I'm a graduate student working on a thesis whose aim is to test complementarity between 2 practices (CI and INNO, according to theory of supermodularity). To do so, I calculated two new variables (each as a mean of 6 other variables) corresponding to the 2 practices, then derived from them 4 binary variables based on the combination of the two (that is, I used medians of the two variables as a threshold, then created four categories like 11,10,01,00: HH,LH,HL,LL
).
I took these four binaries, (plus two continuous variables and three other dummies as controls) and ran a multiple regression on Y
(operational performance), without a constant term.
I used both SPSS and Stata, but obtained two very different outcomes. I don't understand why!!! Moreover, correlation matrices gave the same results. Here are all the outcomes:
SPSS
Variabili escluse a,b
Modello Beta In t Sig. Correlazioni parziali Statistiche di collinearità
Tolleranza VIF Tolleranza minima
1 LL .c . . . ,000 . ,000
a. Variabile dipendente: PERF_medio
b. Regressione lineare che passa per l'origine
c. Predittori nel modello : industryT, industryM, industryE, HL, LH, HH,
log_age, log_size
Coefficienti non standardizzati
B STD ERROR DEV
LH ,188 ,110
HL ,156 ,115
HH ,467 ,102
log_size ,008 ,040
log_age -,003 ,039
industryE 3,416 ,244
industryM 3,487 ,255
industryT 3,551 ,246
As you can see, the LL
variable is excluded; Stata doesn't exclude this. Moreover multicollinearity tests give positive results, whereas VIF performed with Stata after regression do not.
STATA:
regress PERF_medio LL LH HL HH log_size log_age industryE industryM industryT, noconstant
note: industryM omitted because of collinearity
Source SS df MS Number of obs = 190
F( 8, 182) = 1253.59
Model 2654.3682 8 331.796025 Prob > F = 0.0000
Residual 48.1709704 182 .264675662 R-squared = 0.9822
Adj R-squared = 0.9814
Total 2702.53917 190 14.2238904 Root MSE = .51447
PERF_medio | Coef. Std. Err. t P>|t| [95% Conf. Interval]
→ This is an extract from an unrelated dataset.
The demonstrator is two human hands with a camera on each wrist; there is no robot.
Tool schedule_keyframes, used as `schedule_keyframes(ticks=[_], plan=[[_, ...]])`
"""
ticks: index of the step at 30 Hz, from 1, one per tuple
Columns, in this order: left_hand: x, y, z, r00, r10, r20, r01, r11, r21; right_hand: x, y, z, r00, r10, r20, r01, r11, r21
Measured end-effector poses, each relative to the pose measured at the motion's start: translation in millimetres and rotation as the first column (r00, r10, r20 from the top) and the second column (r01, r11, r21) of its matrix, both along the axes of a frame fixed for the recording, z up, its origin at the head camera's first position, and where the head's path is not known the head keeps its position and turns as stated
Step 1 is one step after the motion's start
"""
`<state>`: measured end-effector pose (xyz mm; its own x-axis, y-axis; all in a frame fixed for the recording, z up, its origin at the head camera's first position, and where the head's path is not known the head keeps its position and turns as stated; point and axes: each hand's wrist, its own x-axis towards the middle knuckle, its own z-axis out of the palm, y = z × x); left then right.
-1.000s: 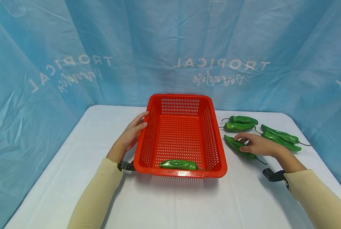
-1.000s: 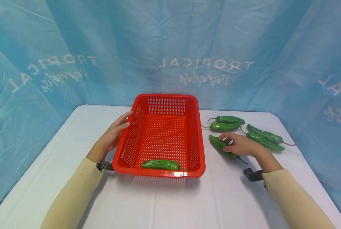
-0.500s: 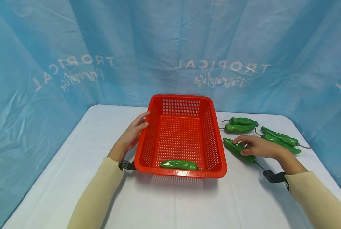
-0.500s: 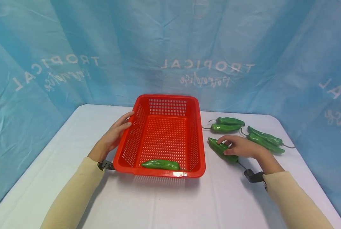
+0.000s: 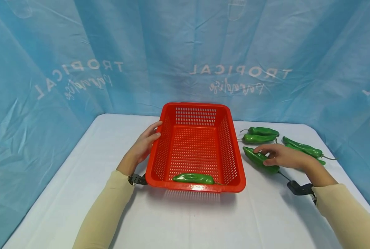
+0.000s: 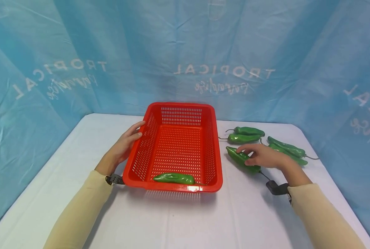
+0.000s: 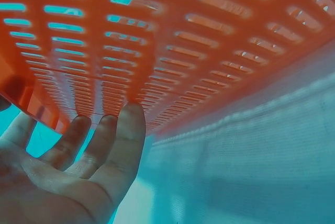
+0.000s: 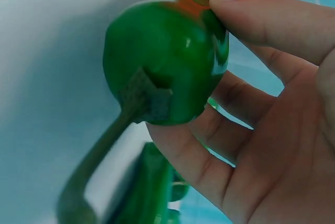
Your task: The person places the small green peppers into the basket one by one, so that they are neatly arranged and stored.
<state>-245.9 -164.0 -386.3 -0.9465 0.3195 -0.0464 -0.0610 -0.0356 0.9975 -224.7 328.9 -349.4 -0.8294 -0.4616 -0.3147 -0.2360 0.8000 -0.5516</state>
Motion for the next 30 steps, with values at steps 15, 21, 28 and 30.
schedule_keyframes(ticks=[15,21,28,30], plan=[[1.0,-0.6,-1.2,1.000,-0.001,-0.004,0.001,1.000,0.017,-7.3,4.1,43.7,0.993,-0.001,-0.118,0.005,0.999,0.033],[-0.8,0.1,-1.7,1.000,0.006,-0.007,-0.006,1.000,0.011,-12.7,2.4,55.9,0.990,0.011,-0.141,-0.004,0.998,0.055],[-2.8,-0.5,-3.4,1.000,-0.001,-0.007,0.001,1.000,0.012,-18.1,-3.2,68.0,0.991,0.019,-0.134,-0.012,0.999,0.050],[-2.4,-0.4,-2.6,1.000,-0.006,-0.010,0.006,1.000,0.015,-18.5,-5.2,72.1,0.990,0.026,-0.136,-0.020,0.999,0.043]])
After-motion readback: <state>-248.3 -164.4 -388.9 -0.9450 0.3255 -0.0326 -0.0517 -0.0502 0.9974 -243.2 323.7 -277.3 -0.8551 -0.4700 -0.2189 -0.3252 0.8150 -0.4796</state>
-------------+----------------------------------------------------------------
LL | 3.486898 .2548016 13.68 0.000 2.984153 3.989643
LH | 3.675309 .2746033 13.38 0.000 3.133493 4.217124
HL | 3.643261 .2646596 13.77 0.000 3.121066 4.165457
HH | 3.954367 .2753474 14.36 0.000 3.411083 4.49765
log_size | .008443 .0400578 0.21 0.833 -.0705944 .0874803
log_age | -.0027773 .0393044 -0.07 0.944 -.0803283 .0747737
industryE | -.0706952 .0935333 -0.76 0.451 -.2552442 .1138538
industryM | 0 (omitted)
industryT | .0639002 .0960992 0.66 0.507 -.1257117 .253512
estat vif, uncentered
Variable | VIF 1/VIF
-------------+----------------------
log_size | 42.17 0.023711
HH | 16.90 0.059170
LL | 15.21 0.065753
log_age | 12.70 0.078726
LH | 10.26 0.097499
HL | 8.73 0.114505
industryT | 2.23 0.447811
industryE | 2.21 0.451551
-------------+----------------------
Mean VIF | 13.80
Thus, SPSS excludes LL
, but Stata does not. What's wrong? Why are coefficients so different?